Remember your first day of school? You were probably nervous because this was a strange place, and there were strange people, strange sounds, and strange smells. These are the same feelings experienced by your new pet guinea pig when you bring him home for the first time. If you can be patient and mindful of this then you and your furry new friend will get off to a great start on a friendship that can last many wonderful years.
Your new guinea pig will need time to adapt to his new surroundings. The idea of being in a strange new place is quite scary for the timid and shy little fellow. You may be really anxious to make friends with your new guinea pig, but the first three or four days can be very stressful for them. Loud noises and your constant presence can also be very scary. Although it may be difficult you need to avoid touching and and trying to hold your new pet until they are adjusted to and comfortable in their new space.
One of the best things you can provide your new guinea pig during this period of acclimation is a place for him to hide. A simple section of plastic pipe or a box with a hole cut in it would work just. If you get more than one guinea pig be sure you get each of them their own separate hiding area otherwise someone will get left outside or they might fight over the hideout.

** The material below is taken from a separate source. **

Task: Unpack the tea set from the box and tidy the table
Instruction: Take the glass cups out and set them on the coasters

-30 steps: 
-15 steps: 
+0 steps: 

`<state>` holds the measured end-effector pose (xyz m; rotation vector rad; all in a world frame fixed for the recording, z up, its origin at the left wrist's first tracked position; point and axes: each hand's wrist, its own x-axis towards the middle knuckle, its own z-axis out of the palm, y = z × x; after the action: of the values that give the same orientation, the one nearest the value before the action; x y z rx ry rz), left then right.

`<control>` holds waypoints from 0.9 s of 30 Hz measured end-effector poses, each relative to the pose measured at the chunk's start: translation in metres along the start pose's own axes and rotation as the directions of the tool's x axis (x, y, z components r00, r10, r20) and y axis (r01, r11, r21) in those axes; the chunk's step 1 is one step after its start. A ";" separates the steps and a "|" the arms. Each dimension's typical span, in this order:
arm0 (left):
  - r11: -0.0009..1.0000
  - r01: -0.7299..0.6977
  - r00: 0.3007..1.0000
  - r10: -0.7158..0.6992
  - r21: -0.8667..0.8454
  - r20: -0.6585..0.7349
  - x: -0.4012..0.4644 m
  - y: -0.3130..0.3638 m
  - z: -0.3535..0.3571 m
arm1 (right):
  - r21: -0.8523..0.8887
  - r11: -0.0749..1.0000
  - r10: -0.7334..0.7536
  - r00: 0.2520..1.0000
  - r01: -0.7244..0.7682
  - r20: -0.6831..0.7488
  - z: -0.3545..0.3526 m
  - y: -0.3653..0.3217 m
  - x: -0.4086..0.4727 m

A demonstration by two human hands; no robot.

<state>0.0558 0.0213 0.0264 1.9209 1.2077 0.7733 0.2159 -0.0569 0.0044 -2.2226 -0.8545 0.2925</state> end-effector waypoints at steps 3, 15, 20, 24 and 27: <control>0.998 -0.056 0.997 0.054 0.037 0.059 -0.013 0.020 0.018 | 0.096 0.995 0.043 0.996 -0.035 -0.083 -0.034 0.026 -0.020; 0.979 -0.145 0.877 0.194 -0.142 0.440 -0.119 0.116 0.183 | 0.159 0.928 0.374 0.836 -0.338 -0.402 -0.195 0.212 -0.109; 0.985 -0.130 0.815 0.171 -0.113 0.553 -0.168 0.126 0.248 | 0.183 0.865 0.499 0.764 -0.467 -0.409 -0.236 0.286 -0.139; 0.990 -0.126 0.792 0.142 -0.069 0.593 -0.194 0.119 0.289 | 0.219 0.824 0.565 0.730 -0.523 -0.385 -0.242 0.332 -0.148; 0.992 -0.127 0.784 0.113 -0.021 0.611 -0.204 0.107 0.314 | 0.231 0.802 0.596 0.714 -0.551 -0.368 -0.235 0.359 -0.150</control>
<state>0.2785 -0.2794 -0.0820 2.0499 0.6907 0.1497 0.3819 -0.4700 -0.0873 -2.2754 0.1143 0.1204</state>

The best way to observe your new guinea pig is not by hovering over his cage from above. When you do their instinct is to hide from what they may perceive to be a predatory bird or animal. Instead you should kneel down to guinea pig-eye level. It will be particularly hard for your children to be patient enough to refrain from wanting to hold their new pet. But you must remind them that their new guinea pig needs peace and quiet to get used to his new home.

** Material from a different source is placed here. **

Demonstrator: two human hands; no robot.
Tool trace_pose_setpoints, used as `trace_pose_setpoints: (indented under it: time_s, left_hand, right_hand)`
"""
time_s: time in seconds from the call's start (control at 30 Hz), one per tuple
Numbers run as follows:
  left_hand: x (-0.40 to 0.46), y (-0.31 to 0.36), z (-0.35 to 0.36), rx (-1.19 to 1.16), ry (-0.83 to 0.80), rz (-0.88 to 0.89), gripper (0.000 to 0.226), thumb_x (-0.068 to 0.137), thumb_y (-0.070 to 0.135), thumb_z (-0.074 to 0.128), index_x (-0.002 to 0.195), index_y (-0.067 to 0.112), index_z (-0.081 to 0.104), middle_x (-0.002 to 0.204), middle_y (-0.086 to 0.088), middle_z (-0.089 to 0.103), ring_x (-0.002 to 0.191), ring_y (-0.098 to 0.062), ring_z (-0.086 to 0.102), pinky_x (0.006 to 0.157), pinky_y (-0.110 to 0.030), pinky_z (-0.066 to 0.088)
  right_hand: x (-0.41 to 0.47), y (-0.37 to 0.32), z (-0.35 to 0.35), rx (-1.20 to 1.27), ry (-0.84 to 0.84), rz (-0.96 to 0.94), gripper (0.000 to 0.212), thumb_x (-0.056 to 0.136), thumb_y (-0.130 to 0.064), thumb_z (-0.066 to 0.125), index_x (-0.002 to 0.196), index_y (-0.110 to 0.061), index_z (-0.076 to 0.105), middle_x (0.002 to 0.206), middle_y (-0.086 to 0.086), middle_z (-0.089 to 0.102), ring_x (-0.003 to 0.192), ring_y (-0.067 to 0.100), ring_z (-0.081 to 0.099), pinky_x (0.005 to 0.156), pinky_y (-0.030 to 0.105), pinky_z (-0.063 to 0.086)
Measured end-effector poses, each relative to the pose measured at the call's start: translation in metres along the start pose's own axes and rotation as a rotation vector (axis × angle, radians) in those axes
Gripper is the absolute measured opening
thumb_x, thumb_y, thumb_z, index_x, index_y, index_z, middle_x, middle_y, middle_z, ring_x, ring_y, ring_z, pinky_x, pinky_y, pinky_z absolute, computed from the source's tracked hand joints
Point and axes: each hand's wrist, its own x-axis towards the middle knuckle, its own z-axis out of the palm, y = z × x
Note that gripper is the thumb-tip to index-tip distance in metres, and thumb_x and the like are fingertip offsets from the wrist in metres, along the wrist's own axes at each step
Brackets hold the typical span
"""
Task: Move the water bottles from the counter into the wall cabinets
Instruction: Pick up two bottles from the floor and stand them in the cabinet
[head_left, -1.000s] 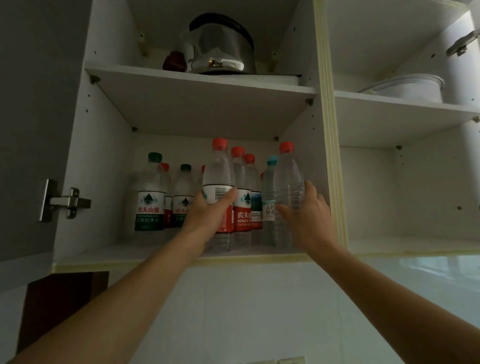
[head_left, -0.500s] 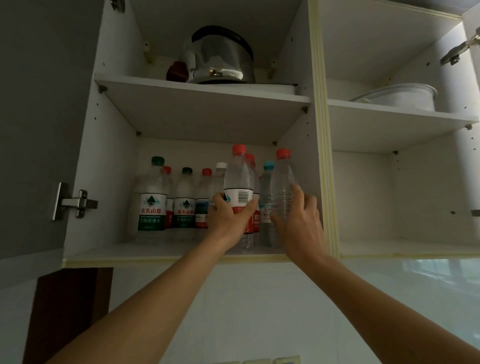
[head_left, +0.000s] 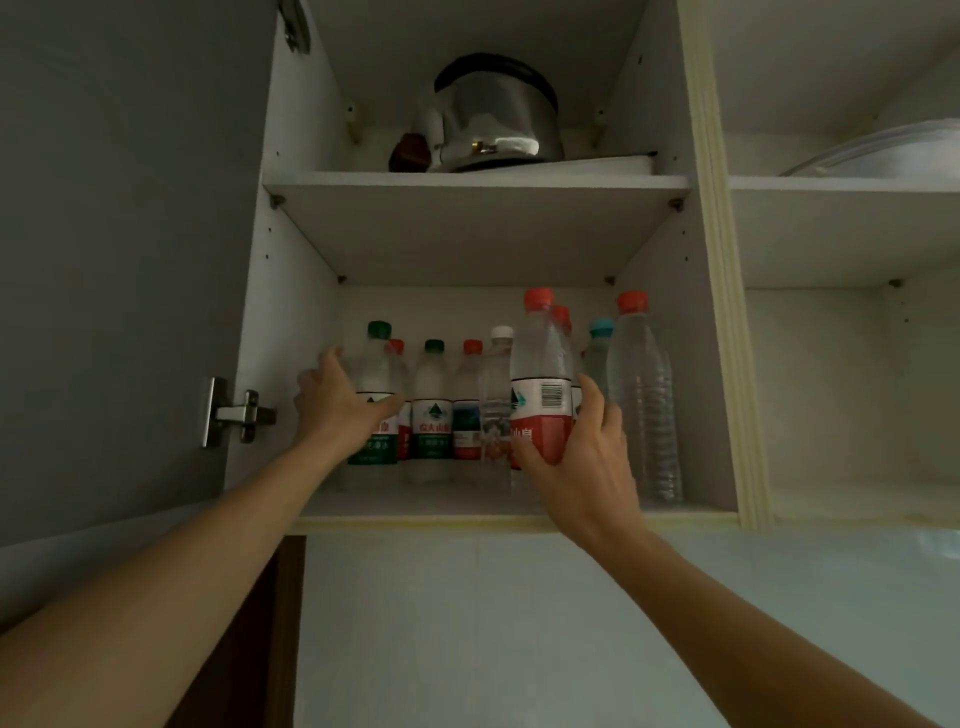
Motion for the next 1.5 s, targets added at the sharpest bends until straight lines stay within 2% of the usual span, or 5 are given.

Slowly but surely your guinea pig will begin to feel comfortable in his new home. Now it is time to begin building a bond of trust with your new pet. Offering treats is a great way to build trust. As you might have guessed your furry new buddy loves to eat and there are no shortage of items to treat him with. Once again you have to take this slowly. Gently show the treat to your pet and then slowly place it just inside the cage’s door. Then quietly move away, making sure you are still at guinea pig-eye level (no hovering), and wait. If your guinea pig is reluctant to move towards the treat to check it out then reach into the cage slowly and pick up the uneaten treat and then slowly close the cage door. It takes a little bit of partience but keep trying this until your guinea pig learns he must come and pick up the treat himself. Eventually your guinea pig will get accustomed to your presence, and he will trust you enough to take the treat right out of your hand. After a while you will find he will begin to associate your presence with treats and he will come to enjoy taking his treat from you!

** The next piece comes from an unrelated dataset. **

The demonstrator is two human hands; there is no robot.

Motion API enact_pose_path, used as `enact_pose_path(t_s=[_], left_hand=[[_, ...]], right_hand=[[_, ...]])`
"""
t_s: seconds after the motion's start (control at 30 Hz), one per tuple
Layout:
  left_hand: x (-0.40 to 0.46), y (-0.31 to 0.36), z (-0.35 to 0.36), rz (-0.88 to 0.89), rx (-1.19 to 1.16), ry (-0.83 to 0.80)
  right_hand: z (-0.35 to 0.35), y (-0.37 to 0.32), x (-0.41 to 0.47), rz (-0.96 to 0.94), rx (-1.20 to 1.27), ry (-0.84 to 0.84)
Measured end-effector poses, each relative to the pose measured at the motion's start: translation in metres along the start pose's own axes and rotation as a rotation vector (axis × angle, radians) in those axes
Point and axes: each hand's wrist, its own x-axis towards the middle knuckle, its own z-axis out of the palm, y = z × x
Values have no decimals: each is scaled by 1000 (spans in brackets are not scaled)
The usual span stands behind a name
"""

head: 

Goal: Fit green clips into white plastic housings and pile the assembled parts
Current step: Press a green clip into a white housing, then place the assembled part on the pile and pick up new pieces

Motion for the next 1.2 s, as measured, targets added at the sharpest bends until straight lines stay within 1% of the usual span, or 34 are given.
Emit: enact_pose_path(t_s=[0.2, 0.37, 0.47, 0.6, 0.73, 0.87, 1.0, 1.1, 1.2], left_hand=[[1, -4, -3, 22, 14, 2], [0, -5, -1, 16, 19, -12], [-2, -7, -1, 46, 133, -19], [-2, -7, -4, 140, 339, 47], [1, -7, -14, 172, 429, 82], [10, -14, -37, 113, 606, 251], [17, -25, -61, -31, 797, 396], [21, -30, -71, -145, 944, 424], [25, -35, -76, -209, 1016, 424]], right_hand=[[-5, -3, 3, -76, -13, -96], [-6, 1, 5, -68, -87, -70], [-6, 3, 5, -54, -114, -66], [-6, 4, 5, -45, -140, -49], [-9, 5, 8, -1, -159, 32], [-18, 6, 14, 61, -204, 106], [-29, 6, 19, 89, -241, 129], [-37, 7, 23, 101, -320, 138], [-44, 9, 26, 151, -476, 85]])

Now that you and your guinea pig have become friends and you’ve taught him to trust you by offering him treats, it is now time to learn how to get him used to being held. One important thing that you don’t want to do is use treats to lure your pet into being held. Remember, if you pick your guinea pig up against his will he will likely struggle to escape because he is afraid. The fear he may experience over being held when it is not used to being held can damage or destroy the initial bond that you have built with treats. Instead what you want to do is get him or her used to being touched by simple, gentle petting.
When your guinea pig is comfortable with your touching and petting it won’t object to being picked up any longer. When picking up your guinea pig remember to be gentle. Gently grasp your pet’s torso with one hand then slide your other hand under their rear end – make sure you are being gentle and providing full body support. Always supervise young children as your guinea pick can be injured easily if mishandled or dropped. If it begins to struggle set it back down in its cage very gently. If you try to hold on tight when it is squirming to get away you can actually damage the guinea pig’s lungs by squeezing it too hard.
Before long your furry, warm, cuddly little friend will actually look forward to being held and petted. Your patience will be rewarded when you see your new friend get excited and squeal for joy when he sees you!